Apache crashing with memory/cpu overload when google crawler visits site
I have a site with low traffic, less than 500 hits a day. It has a 6G of memory and it is way underutilized, on average 5% is in use. But as soon as googlebot establishes a connection to my webserver/apache, the memory and cpu usage spikes in seconds and the server becomes inaccessible - website, ssh and all other services.
When I do lsof for port 80, here is what i see before the site crashes in seconds.
lsof -i:80 mywebsite:http->crawl-66-249-71-200.googlebot.com:43567 (ESTABLISHED)
Google Bot is set to a slow crawl rate.
Apache config is:
ServerLimit 256
MaxClients 150
MaxRequestsPerChild 100
KeepAlive Off
KeepAliveTimeout 5
MaxKeepAliveRequests 100
The error log shows:
Cannot allocate memory: couldn't create child process: /opt/suphp/sbin/suphp
Solution 1:
My work actively blocks Googlebot and other crawlers on servers when the load jumps; I certainly don't agree with it, and in my opinion, it's a sign of something far worse with the server in general when we have to block it, though we are hosting thousands of many different websites; you, on the other hand, seem to have your own server.
What this leads me to believe, as Rilindo has guessed, is there's something wrong with your configuration.

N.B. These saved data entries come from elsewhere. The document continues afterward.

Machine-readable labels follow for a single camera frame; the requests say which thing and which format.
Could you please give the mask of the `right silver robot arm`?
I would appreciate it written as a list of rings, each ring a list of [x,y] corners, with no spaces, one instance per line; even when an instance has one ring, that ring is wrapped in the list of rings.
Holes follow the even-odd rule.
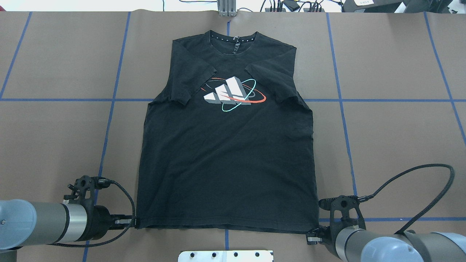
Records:
[[[330,212],[329,225],[305,234],[308,245],[321,244],[343,262],[464,262],[461,234],[401,231],[377,234],[366,229],[359,205],[369,197],[345,196],[319,200]]]

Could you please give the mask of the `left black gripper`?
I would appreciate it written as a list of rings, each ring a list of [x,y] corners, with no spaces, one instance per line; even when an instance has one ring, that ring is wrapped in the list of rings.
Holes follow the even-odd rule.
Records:
[[[128,198],[131,214],[111,214],[109,210],[95,204],[95,192],[118,187]],[[71,194],[63,196],[63,206],[67,219],[63,234],[64,242],[85,242],[101,239],[109,230],[122,230],[124,234],[135,224],[135,203],[133,198],[118,182],[103,178],[82,176],[69,184]]]

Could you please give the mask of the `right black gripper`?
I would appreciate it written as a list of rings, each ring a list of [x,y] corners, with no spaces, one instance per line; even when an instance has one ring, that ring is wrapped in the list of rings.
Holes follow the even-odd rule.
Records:
[[[320,243],[328,251],[337,251],[337,236],[343,229],[353,226],[366,229],[366,222],[359,208],[361,201],[364,201],[363,198],[355,195],[320,199],[318,201],[320,209],[330,211],[329,226],[319,225],[308,231],[307,244]]]

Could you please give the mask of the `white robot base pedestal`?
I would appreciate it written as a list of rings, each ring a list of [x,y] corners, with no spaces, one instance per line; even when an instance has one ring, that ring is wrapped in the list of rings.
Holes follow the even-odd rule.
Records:
[[[273,251],[269,250],[205,250],[183,251],[178,262],[273,262]]]

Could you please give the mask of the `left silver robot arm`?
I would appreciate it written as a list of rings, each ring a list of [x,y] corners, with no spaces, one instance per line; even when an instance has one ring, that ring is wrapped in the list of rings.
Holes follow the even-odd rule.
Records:
[[[131,214],[111,214],[95,203],[95,192],[118,187],[128,198]],[[104,177],[83,176],[69,184],[71,194],[64,195],[60,203],[30,202],[22,199],[1,201],[2,253],[24,246],[52,245],[86,248],[106,245],[117,239],[82,245],[80,242],[99,240],[110,230],[121,230],[118,237],[135,225],[135,203],[127,190],[118,182]]]

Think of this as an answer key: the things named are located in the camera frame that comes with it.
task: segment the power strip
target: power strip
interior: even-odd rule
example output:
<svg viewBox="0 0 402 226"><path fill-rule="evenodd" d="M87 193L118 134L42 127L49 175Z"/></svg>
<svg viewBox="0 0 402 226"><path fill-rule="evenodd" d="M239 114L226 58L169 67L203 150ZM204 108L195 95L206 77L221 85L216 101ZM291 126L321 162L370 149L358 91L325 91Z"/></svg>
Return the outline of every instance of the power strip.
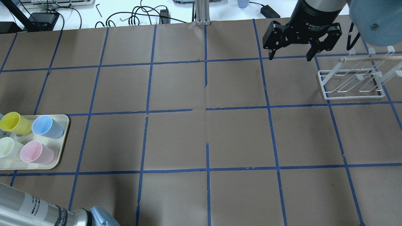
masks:
<svg viewBox="0 0 402 226"><path fill-rule="evenodd" d="M91 5L95 0L55 0L59 6L81 6L81 5ZM54 4L53 0L21 0L26 8L46 8L47 3L49 3L49 8L58 7Z"/></svg>

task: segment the power adapter
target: power adapter
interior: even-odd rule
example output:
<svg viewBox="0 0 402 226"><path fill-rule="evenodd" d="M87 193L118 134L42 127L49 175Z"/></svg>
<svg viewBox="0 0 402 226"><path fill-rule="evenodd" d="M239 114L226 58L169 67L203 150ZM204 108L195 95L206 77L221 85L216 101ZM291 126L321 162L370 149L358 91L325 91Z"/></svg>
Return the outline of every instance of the power adapter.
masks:
<svg viewBox="0 0 402 226"><path fill-rule="evenodd" d="M159 13L161 16L170 17L168 9L161 9ZM170 24L170 18L160 17L159 24Z"/></svg>
<svg viewBox="0 0 402 226"><path fill-rule="evenodd" d="M261 14L265 16L265 18L280 18L281 16L275 12L269 5L263 6L261 8Z"/></svg>

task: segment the white tray
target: white tray
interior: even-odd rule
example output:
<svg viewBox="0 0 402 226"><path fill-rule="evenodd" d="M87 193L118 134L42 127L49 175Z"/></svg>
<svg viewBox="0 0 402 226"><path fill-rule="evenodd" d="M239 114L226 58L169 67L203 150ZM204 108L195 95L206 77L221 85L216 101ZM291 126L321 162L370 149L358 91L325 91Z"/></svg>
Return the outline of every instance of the white tray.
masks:
<svg viewBox="0 0 402 226"><path fill-rule="evenodd" d="M25 115L24 117L29 121L33 122L39 116L40 115ZM54 159L48 164L39 164L39 163L27 163L23 162L22 160L14 161L0 158L0 170L52 169L59 163L60 157L62 156L64 143L66 142L68 127L70 125L70 119L66 115L49 115L49 116L52 117L52 119L54 119L56 122L60 123L60 125L64 128L63 135L57 139L36 135L33 132L24 136L6 132L5 134L2 134L0 137L11 137L13 140L16 140L24 145L33 140L39 141L55 152Z"/></svg>

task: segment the white surface
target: white surface
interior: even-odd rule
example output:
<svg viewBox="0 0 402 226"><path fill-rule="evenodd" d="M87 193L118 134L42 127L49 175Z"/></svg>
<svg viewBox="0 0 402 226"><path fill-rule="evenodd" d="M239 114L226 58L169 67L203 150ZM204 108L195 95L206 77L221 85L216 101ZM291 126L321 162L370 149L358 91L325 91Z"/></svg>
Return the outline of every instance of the white surface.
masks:
<svg viewBox="0 0 402 226"><path fill-rule="evenodd" d="M24 117L29 121L33 122L40 115L25 115ZM6 133L5 136L11 137L12 139L26 144L30 141L36 140L46 145L48 148L52 149L54 153L54 159L48 164L37 164L37 163L27 163L22 160L12 161L8 159L0 158L0 170L14 170L14 169L52 169L54 168L60 161L60 157L62 155L62 149L64 142L66 142L67 129L70 122L70 119L66 115L49 115L58 122L63 128L64 133L58 139L51 139L47 137L43 137L40 135L36 135L31 132L25 136L17 136L15 133Z"/></svg>
<svg viewBox="0 0 402 226"><path fill-rule="evenodd" d="M75 6L82 16L82 28L93 28L97 21L105 23L108 16L115 12L120 11L132 11L133 7L139 6L140 0L95 0L92 5L89 6ZM264 5L269 5L274 9L281 17L290 17L297 0L254 0ZM102 14L99 15L95 5L100 4L98 9ZM172 0L143 0L143 6L155 7L158 5L166 5L169 9L172 18L176 18L182 21L191 22L192 17L192 4L176 4ZM257 4L249 3L247 8L240 9L237 6L237 0L222 0L220 2L211 2L209 4L210 17L212 21L229 21L229 20L246 20L246 19L258 19L264 18L260 13L261 6ZM28 9L30 12L44 12L41 9ZM28 13L22 9L24 14L28 16ZM80 26L80 18L74 10L71 9L58 9L65 20L65 30L78 29ZM346 5L340 13L349 14L349 8ZM111 18L116 26L128 26L127 21L121 22L119 18L126 19L130 14L117 14ZM142 25L149 24L147 16L139 16ZM159 22L158 17L153 17L152 24ZM14 21L11 14L4 6L0 6L0 21ZM178 23L178 21L171 20L171 23ZM60 30L62 28L62 19L60 18L54 28L54 30Z"/></svg>

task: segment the black bar
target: black bar
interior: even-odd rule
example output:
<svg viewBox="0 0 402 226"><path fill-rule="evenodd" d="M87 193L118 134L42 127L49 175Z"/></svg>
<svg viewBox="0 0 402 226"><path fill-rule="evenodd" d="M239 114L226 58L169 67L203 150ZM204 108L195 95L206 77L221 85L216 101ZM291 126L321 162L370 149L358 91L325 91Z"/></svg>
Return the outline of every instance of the black bar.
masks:
<svg viewBox="0 0 402 226"><path fill-rule="evenodd" d="M12 2L12 0L0 0L7 9L25 26L28 32L40 31L40 28L34 25Z"/></svg>

The sample configuration you gave has at least one item that sticks out like a sore thumb:
MaxRequestsPerChild 100
Are you aware that this causes Apache to rapidly kill child processes and create new ones? The default for this is 10000, in most cases. I would start by setting it to 10000 and see where that gets you.
I also see that you're using suphp; unless you have a lot of different users on your system where security is a concern, I recommend using mod_php instead. mod_php is an Apache module that allows Apache to process PHP, rather than having a separate PHP executable handling the work. This allows memory and CPU time to be shared and threaded through Apache (assuming you're using a threaded MPM, such as worker or event), which means overall reduced load.
If using mod_php isn't an option due to security concerns, then I recommend switching to mod_fcgid; it's pretty much a drop-in replacement for suphp, but much faster.